So when you do .putImageData(imageData...) the unaltered snapshow is again displayed on the canvas.
If you want to rescale a B&W version of your picture:
Draw your color image on a new canvas created with var memCanvas = document.createElement. Size the canvas to the image size. The canvas can be left in-memory -- no need to appendChild it into the DOM.

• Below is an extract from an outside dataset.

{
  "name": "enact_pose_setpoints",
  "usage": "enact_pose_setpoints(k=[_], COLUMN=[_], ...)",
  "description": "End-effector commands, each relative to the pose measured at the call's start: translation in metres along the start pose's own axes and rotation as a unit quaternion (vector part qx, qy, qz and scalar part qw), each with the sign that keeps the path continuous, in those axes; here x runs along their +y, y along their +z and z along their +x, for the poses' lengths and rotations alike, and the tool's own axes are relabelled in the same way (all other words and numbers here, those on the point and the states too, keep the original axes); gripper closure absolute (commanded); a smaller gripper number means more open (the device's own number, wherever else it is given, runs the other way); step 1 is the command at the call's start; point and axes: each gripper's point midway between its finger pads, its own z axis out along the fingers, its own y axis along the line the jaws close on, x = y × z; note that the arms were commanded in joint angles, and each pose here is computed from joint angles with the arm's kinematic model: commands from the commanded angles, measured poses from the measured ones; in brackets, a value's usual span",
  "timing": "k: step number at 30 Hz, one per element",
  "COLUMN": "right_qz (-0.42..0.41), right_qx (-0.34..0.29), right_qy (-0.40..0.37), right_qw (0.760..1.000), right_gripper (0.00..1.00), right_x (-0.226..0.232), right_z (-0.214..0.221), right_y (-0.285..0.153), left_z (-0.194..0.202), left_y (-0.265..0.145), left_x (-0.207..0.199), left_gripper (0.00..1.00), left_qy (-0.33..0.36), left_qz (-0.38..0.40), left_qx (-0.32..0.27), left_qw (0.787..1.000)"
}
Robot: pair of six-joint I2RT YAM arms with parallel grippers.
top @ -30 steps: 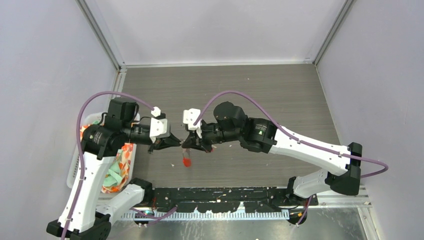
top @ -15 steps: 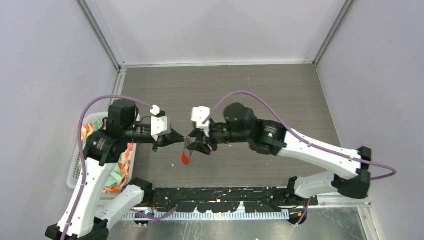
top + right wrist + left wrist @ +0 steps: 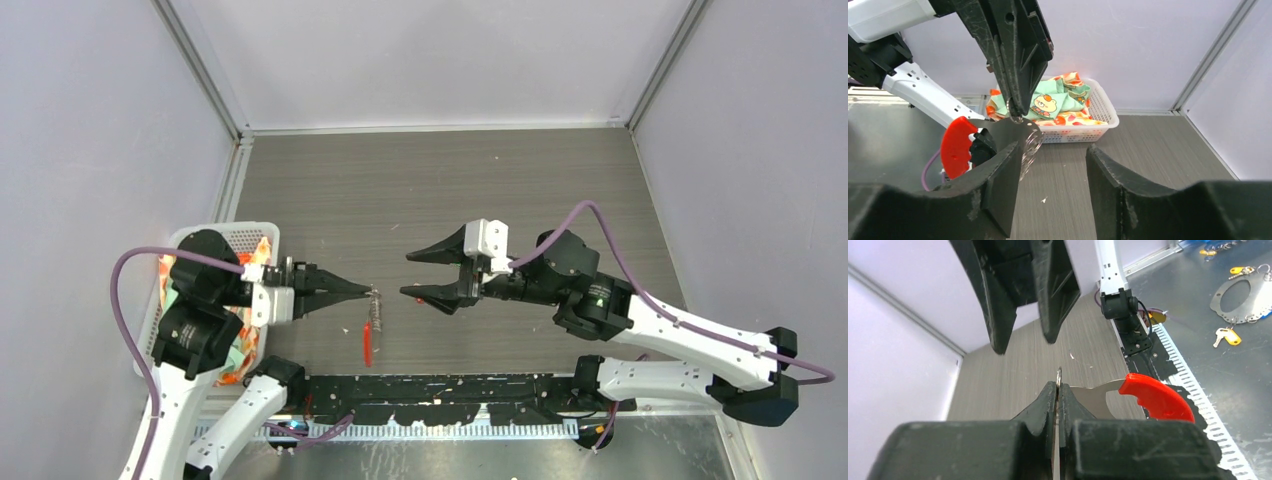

Apply the filter to the new canvas with getImageData, modify pixel data, putImageData. Now you have an "image-canvas" that you can later use to resize, etc.
Draw the image-Canvas onto the visible canvas: context.drawImage(memCanvas,0,0). Yes, the memCanvas can be an image source for drawImage.
To scale the B&W version of the image, just clear the canvas, scale the canvas with context.scale & then draw the scaled B&W image with drawImage(memCanvas,0,0)
If you later want to re-rescale the B&W image, you can do Step#4 again.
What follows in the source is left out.